Как-то попал ей в руки тест «Можете ли Вы претендовать на звание «Миссис Россия?». Удивительно, но в нём приоритетным достоинством был женский интеллект. Анна знала, кто такая Агния Барто, кто написал роман «Идиот» и название какого государства пишется через чёрточку. Результат потянул на звание «Королева красоты», а она заслуживала счастья нормального человека. Появилась надежда. На всякий случай, Анна стала заботиться о макияже.
Далеко не красавица, росточку маленького, глаза – щёлочки, русые волосы «на троечку», женщина хорошо знала цену своей внешности, а в душу к ней никто не заглядывал. Она считала, что красивых душой людей на земле гораздо меньше, чем красивых тел. О красоте тела заботятся в первую очередь: диету соблюдают, жир откачивают, морщины подтягивают, ногти наращивают, увеличивают грудь. Научились люди размножаться, перепутали секс и любовь… А что с душой делать, чтобы она была красивой, не знают.

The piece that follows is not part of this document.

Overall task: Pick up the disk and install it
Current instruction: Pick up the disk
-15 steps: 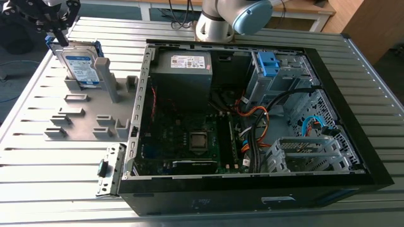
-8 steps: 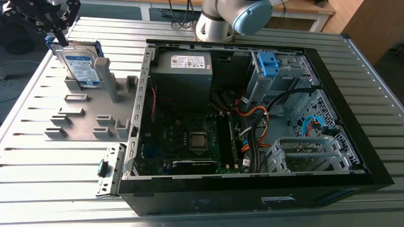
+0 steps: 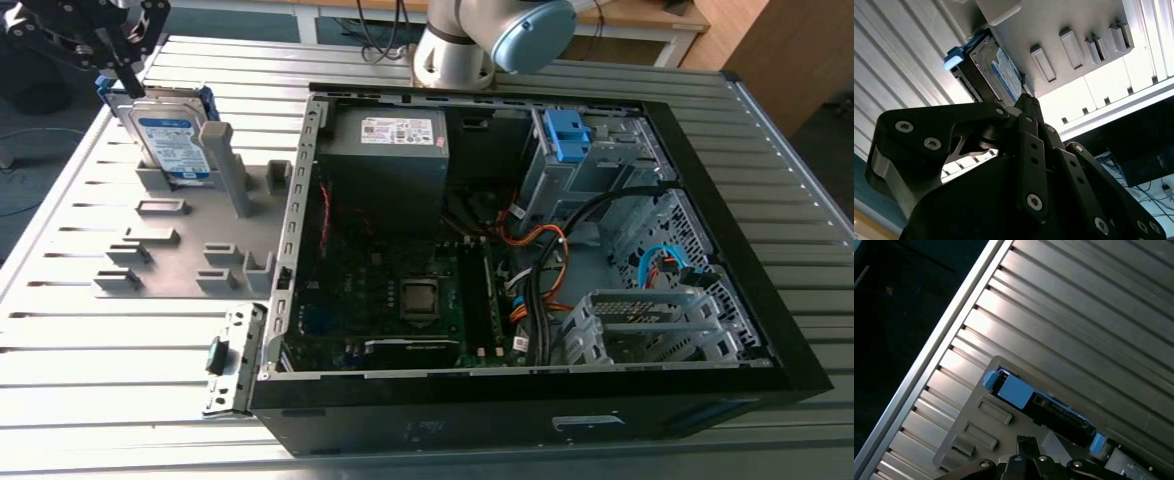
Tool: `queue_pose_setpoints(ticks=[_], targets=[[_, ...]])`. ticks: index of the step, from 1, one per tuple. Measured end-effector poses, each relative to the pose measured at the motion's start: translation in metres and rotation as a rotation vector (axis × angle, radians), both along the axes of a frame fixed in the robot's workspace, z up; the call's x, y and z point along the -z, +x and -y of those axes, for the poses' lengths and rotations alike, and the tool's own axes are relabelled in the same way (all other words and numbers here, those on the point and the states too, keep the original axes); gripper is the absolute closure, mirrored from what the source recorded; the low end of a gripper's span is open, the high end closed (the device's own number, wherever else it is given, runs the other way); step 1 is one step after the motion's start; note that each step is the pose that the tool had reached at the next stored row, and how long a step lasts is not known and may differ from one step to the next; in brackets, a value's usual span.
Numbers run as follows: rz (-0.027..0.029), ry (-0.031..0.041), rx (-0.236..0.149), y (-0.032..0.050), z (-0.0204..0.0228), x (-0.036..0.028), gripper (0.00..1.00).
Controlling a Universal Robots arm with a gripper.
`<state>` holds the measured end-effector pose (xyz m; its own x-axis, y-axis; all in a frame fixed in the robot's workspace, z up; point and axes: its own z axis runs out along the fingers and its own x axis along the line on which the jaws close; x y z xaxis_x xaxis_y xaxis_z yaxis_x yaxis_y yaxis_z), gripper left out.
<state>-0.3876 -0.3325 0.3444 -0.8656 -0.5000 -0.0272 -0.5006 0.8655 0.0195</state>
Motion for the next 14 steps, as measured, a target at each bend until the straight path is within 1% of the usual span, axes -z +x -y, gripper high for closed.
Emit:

Настоящим человеком Анна считала того, кто читает Толстого, Достоевского, Шекспира и смотрит фильмы, где человек думает, а не испражняется. Но в жизни редко отзываются те, кого мы зовём.
Одиночество скрашивал приблудный кот по кличке Сын. Открыла как-то утром Анна входную дверь, а он сидит и в дом не просится, еду не клянчит – просто сидит.
– Заходи, раз пришёл, – говорит ему Анна.
Вошёл неторопливо, с достоинством, будто сделал великую милость. Вошёл да так и остался. Правда, иногда исчезал дня на два – на три, потом возвращался. Когда однажды раздался звонок, кот был уверен, что это к нему. Бросился к двери, а там соседка – его прежняя хозяйка. Она считала своего внука непризнанным гением и за подтверждением этой мысли часто приходила к Анне. Пока соседка варила кофе, Анна делала за внучка упражнение по русскому языку. В этот раз коту не повезло. Соседка признала в Сыне своего кота Василия.